Directions for this task
Treat the line containing "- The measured" as the last one, and return every line exactly from the first line of the material below up to it.
══════
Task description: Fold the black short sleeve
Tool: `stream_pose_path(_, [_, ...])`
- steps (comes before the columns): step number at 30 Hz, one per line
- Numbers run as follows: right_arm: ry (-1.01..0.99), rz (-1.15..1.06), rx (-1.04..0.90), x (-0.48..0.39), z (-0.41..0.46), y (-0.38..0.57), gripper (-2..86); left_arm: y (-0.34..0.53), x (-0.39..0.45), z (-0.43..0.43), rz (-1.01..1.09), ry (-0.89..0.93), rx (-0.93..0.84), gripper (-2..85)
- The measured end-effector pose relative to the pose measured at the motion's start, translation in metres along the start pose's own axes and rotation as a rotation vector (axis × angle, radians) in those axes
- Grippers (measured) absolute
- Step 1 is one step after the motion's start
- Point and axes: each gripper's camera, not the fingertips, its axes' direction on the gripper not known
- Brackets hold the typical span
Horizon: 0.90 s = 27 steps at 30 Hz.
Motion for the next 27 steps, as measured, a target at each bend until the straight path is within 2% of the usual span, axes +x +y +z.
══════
Solution to the problem
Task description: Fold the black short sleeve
Tool: `stream_pose_path(_, [_, ...])`
- steps (comes before the columns): step number at 30 Hz, one per line
- Numbers run as follows: right_arm: ry (-1.01..0.99), rz (-1.15..1.06), rx (-1.04..0.90), x (-0.48..0.39), z (-0.41..0.46), y (-0.38..0.57), gripper (-2..86); left_arm: y (-0.34..0.53), x (-0.39..0.45), z (-0.43..0.43), rz (-1.01..1.09), ry (-0.89..0.93), rx (-0.93..0.84), gripper (-2..85)
- The measured end-effector pose relative to the pose measured at the motion's start, translation in metres along the start pose's own axes and rotation as a rotation vector (axis × angle, radians) in those axes

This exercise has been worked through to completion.